Tontopf von Generation zu Generation weitergegeben

Die Murrhardter Familie Rössle hat das Erbstück aus dem 17. Jahrhundert jetzt dem Carl-Schweizer-Museum vermacht.

Anneliese Rössle hat das gute Stück an Christian Schweizer übergeben. Im Carl-Schweizer-Museum können nun Besucher den Tontopf besichtigen. Foto: E. Klaper

Anneliese Rössle hat das gute Stück an Christian Schweizer übergeben. Im Carl-Schweizer-Museum können nun Besucher den Tontopf besichtigen. Foto: E. Klaper

Von Elisabeth Klaper

Murrhardt. Das Haus für Natur und Geschichte ist um eine Attraktion reicher: einen jahrhundertealten Tontopf, dessen Materialwert zwar gering, der historische Wert aber umso höher ist. Ein einfacher, aber unentbehrlicher Gebrauchsgegenstand, der seit vielen Generationen im Gebrauch war. Er ist nach Einschätzung von Museumsleiter Christian Schweizer wahrscheinlich in der Walterichstadt von Hafnern, sprich Töpfern, gefertigt worden.

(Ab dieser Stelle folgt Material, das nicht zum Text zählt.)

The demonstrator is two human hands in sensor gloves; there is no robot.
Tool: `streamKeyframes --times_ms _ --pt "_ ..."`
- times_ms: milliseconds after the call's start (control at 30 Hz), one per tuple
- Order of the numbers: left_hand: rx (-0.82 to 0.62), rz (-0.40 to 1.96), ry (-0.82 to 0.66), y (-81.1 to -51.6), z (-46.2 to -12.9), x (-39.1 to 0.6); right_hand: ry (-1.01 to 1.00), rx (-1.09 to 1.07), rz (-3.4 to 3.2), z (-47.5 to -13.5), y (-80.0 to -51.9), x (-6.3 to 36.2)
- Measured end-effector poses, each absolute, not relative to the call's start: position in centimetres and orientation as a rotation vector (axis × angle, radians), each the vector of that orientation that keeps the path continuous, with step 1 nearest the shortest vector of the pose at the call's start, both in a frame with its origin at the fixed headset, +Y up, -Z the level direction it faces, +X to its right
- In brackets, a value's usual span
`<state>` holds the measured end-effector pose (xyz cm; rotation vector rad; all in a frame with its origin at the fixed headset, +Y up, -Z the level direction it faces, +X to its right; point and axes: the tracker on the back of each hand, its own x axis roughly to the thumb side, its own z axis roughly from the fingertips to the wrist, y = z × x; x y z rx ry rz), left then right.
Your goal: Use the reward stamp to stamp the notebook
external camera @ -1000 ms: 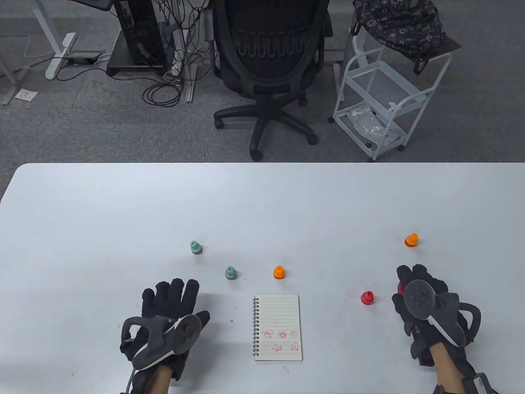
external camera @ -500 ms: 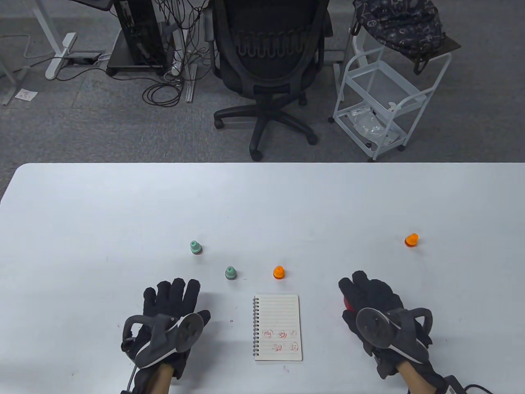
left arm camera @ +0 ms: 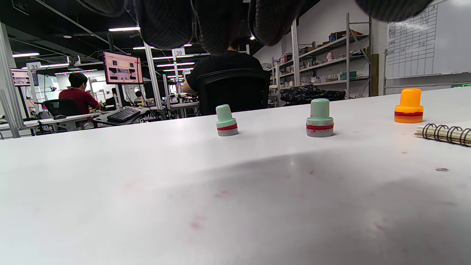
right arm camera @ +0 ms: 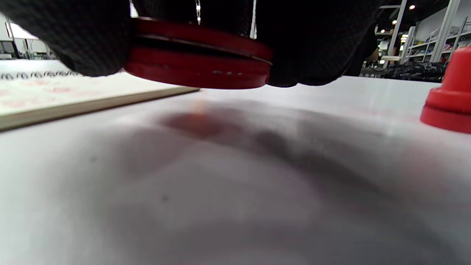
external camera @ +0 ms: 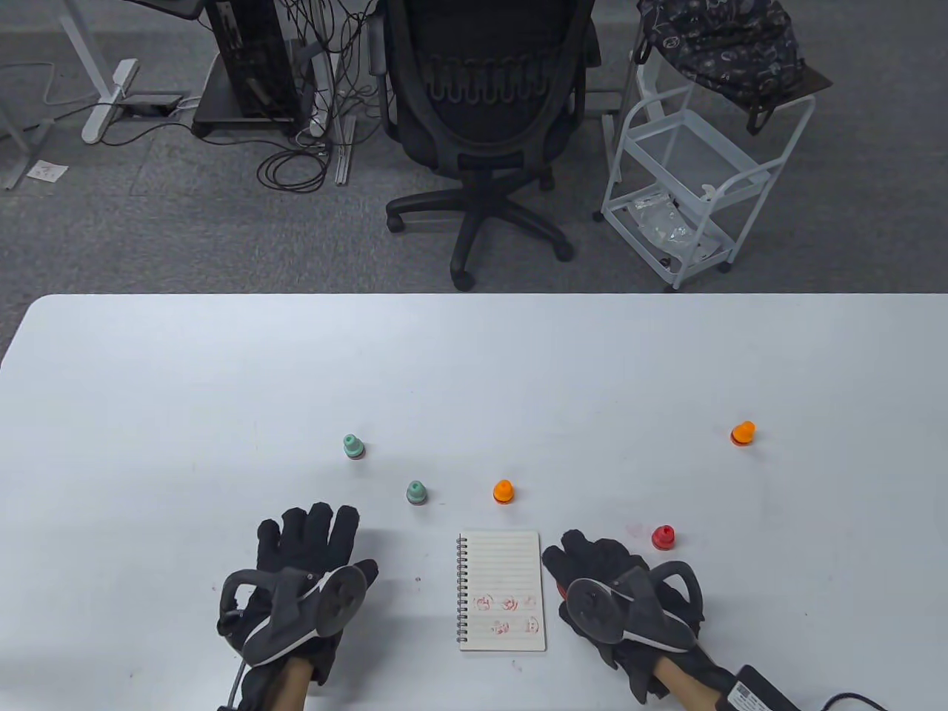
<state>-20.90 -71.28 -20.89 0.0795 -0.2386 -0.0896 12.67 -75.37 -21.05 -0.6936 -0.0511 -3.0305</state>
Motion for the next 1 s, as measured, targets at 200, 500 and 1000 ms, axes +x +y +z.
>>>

Der Topf ist eine Spende von Anneliese Rössle aus dem Nachlass von Frieda Rössle, der Großmutter ihres verstorbenen Mannes und befand sich in deren Wohnung in der Gartenstraße außerhalb der Stadtmauer. Christian Schweizer nimmt an, dass man ihn als Kochgeschirr benutzte. Beim Anblick dieses unscheinbaren, offensichtlich uralten Tontopfs mit einem geflickten Sprung und beschädigtem Rand denkt man zunächst nicht daran, dass sich hinter diesem Haushaltsgegenstand eine jahrhundertealte Kulturgeschichte verbirgt, zumal nicht mit europäischem Hintergrund.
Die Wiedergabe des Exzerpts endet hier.